● **Aim of the exercise**:
Write out the full listing, matching it line for line.

** Data follows **

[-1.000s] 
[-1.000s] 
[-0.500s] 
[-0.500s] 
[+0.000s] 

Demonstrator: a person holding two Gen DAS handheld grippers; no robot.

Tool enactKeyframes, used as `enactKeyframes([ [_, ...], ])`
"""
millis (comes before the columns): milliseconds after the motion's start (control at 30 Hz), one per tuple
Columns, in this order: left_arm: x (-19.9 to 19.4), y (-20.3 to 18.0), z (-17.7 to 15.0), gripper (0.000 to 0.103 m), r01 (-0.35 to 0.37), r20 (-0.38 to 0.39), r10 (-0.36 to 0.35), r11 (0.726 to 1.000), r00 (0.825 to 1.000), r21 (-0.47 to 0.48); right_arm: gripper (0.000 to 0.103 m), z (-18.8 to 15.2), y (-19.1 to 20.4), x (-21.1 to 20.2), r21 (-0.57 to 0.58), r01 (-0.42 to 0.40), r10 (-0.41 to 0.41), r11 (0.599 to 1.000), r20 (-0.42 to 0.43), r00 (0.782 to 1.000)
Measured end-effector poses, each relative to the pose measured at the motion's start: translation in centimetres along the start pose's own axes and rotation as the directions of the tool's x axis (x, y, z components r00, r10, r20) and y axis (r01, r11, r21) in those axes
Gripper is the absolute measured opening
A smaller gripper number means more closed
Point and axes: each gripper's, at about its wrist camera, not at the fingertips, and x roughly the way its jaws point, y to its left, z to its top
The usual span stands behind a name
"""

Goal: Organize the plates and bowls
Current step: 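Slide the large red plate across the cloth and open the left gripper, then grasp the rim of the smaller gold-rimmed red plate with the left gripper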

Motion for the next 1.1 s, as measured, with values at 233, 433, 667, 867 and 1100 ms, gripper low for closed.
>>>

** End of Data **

● **Answer section**:
[-1.000s] 
[-1.000s] 
[-0.500s] 
[-0.500s] 
[+0.000s] 

Demonstrator: a person holding two Gen DAS handheld grippers; no robot.

Tool enactKeyframes, used as `enactKeyframes([ [_, ...], ])`
"""
millis (comes before the columns): milliseconds after the motion's start (control at 30 Hz), one per tuple
Columns, in this order: left_arm: x (-19.9 to 19.4), y (-20.3 to 18.0), z (-17.7 to 15.0), gripper (0.000 to 0.103 m), r01 (-0.35 to 0.37), r20 (-0.38 to 0.39), r10 (-0.36 to 0.35), r11 (0.726 to 1.000), r00 (0.825 to 1.000), r21 (-0.47 to 0.48); right_arm: gripper (0.000 to 0.103 m), z (-18.8 to 15.2), y (-19.1 to 20.4), x (-21.1 to 20.2), r21 (-0.57 to 0.58), r01 (-0.42 to 0.40), r10 (-0.41 to 0.41), r11 (0.599 to 1.000), r20 (-0.42 to 0.43), r00 (0.782 to 1.000)
Measured end-effector poses, each relative to the pose measured at the motion's start: translation in centimetres along the start pose's own axes and rotation as the directions of the tool's x axis (x, y, z components r00, r10, r20) and y axis (r01, r11, r21) in those axes
Gripper is the absolute measured opening
A smaller gripper number means more closed
Point and axes: each gripper's, at about its wrist camera, not at the fingertips, and x roughly the way its jaws point, y to its left, z to its top
The usual span stands behind a name
"""

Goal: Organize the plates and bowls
Current step: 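Slide the large red plate across the cloth and open the left gripper, then grasp the rim of the smaller gold-rimmed red plate with the left gripper
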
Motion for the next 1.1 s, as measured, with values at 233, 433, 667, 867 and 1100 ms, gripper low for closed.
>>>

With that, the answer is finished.